How would you determine whether |y|= x^3 is symmetric with respect to the x-axis, y-axis, both, or neither.
In my book it said to plug in (a,b) and to get an equation to compare the other ones to. So I got |b|= a^3. Then I plugged in (a,-b) to test the x-axis and (-a,b) to test the y-axis. So I got |-b|= a^3 and |b|= -a^3. So then I though that it would be symmetrical with respect to the x-axis, but when I graphed it, it was symmetrical with respect to the y-axis.
One way to do it is to draw the graph. That would be rather instructive.
Clearly it not symmetric about the y axis because x cannot be negative. The lest side of the equation is always positive or zer.
For x > 0, there are two possible y values for each x (+x^3 and -x^3) , and they are symmetric about the x axis.
Why x can't be negative? Isn't it just y that can't be negative?
If x is negative , you'd have a negative number on the right and a positive number (an absolute value) on the left. That cannot happen.
Try graphing it and you will see.
To determine the symmetry of the equation |y| = x^3, it is essential to consider how the equation behaves when certain substitutions are made.

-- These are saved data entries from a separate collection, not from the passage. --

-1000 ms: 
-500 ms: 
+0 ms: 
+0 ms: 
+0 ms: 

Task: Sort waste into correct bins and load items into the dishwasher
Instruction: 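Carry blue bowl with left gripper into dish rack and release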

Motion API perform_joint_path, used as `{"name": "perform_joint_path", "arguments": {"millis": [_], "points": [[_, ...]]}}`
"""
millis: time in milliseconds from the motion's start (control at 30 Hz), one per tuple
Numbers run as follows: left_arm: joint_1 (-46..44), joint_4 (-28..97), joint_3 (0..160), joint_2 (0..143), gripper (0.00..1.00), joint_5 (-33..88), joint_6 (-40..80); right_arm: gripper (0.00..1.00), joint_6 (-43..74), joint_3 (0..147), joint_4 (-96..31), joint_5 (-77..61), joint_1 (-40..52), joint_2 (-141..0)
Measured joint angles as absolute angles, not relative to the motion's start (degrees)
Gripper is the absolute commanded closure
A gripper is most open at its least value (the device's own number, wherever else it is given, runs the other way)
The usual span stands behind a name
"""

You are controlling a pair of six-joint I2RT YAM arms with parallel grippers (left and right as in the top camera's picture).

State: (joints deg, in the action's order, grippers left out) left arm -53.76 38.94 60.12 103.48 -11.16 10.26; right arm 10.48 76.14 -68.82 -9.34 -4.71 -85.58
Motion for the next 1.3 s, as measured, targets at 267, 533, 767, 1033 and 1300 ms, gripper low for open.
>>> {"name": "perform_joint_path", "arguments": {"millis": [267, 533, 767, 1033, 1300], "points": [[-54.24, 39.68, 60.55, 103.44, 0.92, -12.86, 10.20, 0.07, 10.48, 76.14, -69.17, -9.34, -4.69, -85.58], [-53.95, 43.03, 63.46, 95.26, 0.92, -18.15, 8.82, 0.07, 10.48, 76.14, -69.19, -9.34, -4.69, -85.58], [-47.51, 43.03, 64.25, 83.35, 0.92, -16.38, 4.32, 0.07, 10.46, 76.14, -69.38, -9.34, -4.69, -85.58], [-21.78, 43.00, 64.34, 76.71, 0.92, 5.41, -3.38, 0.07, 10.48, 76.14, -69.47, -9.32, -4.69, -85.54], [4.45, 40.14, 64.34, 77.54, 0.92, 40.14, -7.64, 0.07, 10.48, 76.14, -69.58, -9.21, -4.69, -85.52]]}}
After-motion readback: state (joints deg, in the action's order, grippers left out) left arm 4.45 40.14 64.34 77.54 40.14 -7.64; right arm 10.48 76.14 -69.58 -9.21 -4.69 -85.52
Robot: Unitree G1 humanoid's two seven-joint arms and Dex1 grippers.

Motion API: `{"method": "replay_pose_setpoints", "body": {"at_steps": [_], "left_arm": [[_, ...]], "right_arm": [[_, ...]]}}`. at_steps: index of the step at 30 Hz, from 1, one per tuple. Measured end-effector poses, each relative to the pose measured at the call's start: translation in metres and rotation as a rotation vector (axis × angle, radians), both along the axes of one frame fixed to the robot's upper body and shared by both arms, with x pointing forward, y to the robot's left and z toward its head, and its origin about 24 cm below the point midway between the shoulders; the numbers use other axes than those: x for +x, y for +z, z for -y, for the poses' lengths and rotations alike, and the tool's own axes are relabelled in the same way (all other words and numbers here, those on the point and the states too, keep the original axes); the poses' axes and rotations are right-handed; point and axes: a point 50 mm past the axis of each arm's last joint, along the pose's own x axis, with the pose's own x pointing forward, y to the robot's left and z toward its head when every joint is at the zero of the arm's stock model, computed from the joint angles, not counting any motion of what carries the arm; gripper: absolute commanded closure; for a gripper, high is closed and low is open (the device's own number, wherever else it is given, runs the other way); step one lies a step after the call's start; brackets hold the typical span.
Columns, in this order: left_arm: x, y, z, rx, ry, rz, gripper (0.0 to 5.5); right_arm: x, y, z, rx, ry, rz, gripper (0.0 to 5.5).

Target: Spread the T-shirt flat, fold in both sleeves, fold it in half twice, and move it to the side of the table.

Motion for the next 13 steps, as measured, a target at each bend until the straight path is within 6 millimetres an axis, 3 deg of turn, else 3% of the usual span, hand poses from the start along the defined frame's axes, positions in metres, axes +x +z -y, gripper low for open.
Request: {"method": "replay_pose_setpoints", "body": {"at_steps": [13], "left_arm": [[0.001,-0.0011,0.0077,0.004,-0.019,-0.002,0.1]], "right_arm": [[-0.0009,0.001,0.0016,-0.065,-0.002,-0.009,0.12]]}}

Let's start by systematically testing for symmetry with respect to the x-axis and the y-axis.
1. Testing for symmetry with respect to the x-axis:
First, substitute (a,b) into the equation |y| = x^3, which gives |b| = a^3. Next, substitute (a,-b) into the given equation, which results in |-b| = a^3. Simplifying the equation |-b| = a^3, we get |b| = a^3, which is the same as the equation obtained when substituting (a,b). This indicates that the equation is symmetric with respect to the x-axis.
2. Testing for symmetry with respect to the y-axis:
Using the same approach, substitute (a,b) into the equation |y| = x^3, giving |b| = a^3. Then, substitute (-a,b) into the equation, yielding |b| = (-a)^3, which simplifies to |b| = -a^3. Comparing |b| = a^3 and |b| = -a^3, we can observe that they are not equal. Therefore, the equation is not symmetric with respect to the y-axis.
Based on the results of the tests, we can conclude that the equation |y| = x^3 is symmetric only with respect to the x-axis and not with respect to the y-axis.
In your case, you mentioned that when you graphed the equation, it appeared to be symmetrical with respect to the y-axis. It is possible that there might have been an error in graphing or a misunderstanding of the symmetry concept. Double-checking the graphing process may be helpful in resolving any discrepancies.